-- YOUR INSTRUCTIONS --
Excluding all pictures, please output the listing exactly.
§
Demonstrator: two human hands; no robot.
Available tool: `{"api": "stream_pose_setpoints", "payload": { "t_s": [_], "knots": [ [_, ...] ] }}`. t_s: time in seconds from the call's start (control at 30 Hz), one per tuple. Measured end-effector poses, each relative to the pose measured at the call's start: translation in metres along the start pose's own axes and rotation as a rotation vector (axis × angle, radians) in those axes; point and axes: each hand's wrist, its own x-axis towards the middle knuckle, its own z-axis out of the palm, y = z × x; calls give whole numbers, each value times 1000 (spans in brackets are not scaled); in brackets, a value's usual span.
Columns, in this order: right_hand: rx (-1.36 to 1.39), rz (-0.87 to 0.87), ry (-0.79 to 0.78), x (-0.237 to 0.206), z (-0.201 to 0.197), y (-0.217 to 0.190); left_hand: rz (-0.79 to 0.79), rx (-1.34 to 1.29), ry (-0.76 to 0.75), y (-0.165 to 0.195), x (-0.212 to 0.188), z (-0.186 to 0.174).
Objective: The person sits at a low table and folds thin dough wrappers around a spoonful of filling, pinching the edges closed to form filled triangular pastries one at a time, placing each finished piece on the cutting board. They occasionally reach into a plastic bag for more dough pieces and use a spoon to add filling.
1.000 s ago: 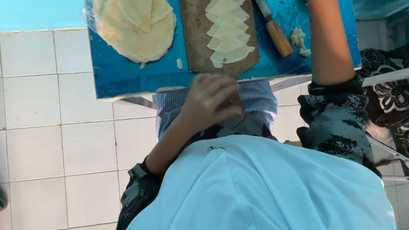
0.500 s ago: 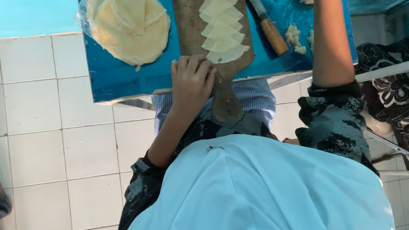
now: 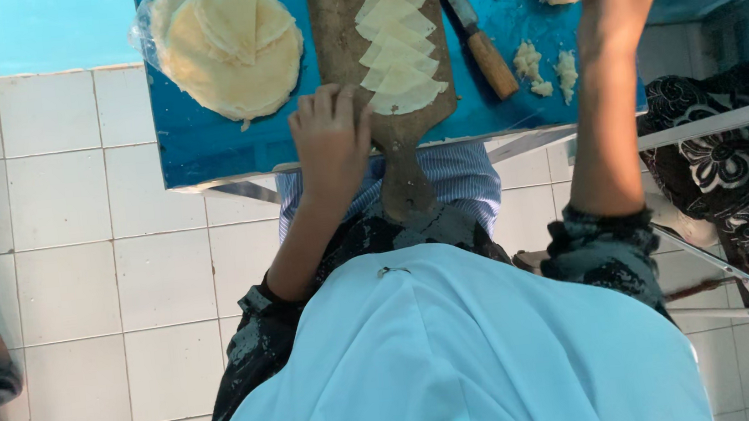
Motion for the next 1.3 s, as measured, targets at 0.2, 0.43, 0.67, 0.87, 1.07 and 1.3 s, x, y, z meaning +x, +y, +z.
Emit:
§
-- THE ANSWER --
Demonstrator: two human hands; no robot.
Available tool: `{"api": "stream_pose_setpoints", "payload": { "t_s": [_], "knots": [ [_, ...] ] }}`. t_s: time in seconds from the call's start (control at 30 Hz), one per tuple. Measured end-effector poses, each relative to the pose measured at the call's start: translation in metres along the start pose's own axes and rotation as a rotation vector (axis × angle, radians) in those axes; point and axes: each hand's wrist, its own x-axis towards the middle knuckle, its own z-axis out of the palm, y = z × x; calls give whole numbers, each value times 1000 (spans in brackets are not scaled); in brackets, a value's usual span.
Columns, in this order: right_hand: rx (-1.36 to 1.39), rz (-0.87 to 0.87), ry (-0.79 to 0.78), x (-0.237 to 0.206), z (-0.201 to 0.197), y (-0.217 to 0.190); left_hand: rz (-0.79 to 0.79), rx (-1.34 to 1.29), ry (-0.76 to 0.75), y (-0.165 to 0.195), x (-0.212 to 0.188), z (-0.186 to 0.174).
Objective: The person sits at a low table and folds thin dough wrappers around a spoonful of filling, pinching the edges closed to form filled triangular pastries one at a time, placing each finished piece on the cutting board. They occasionally reach into a plastic bag for more dough pieces and use a spoon to add filling.
1.000 s ago: 
0.500 s ago: 
now: 
Motion for the next 1.3 s, as measured, targets at 0.2, 0.43, 0.67, 0.87, 1.07 and 1.3 s, x, y, z meaning +x, +y, +z.
Emit:

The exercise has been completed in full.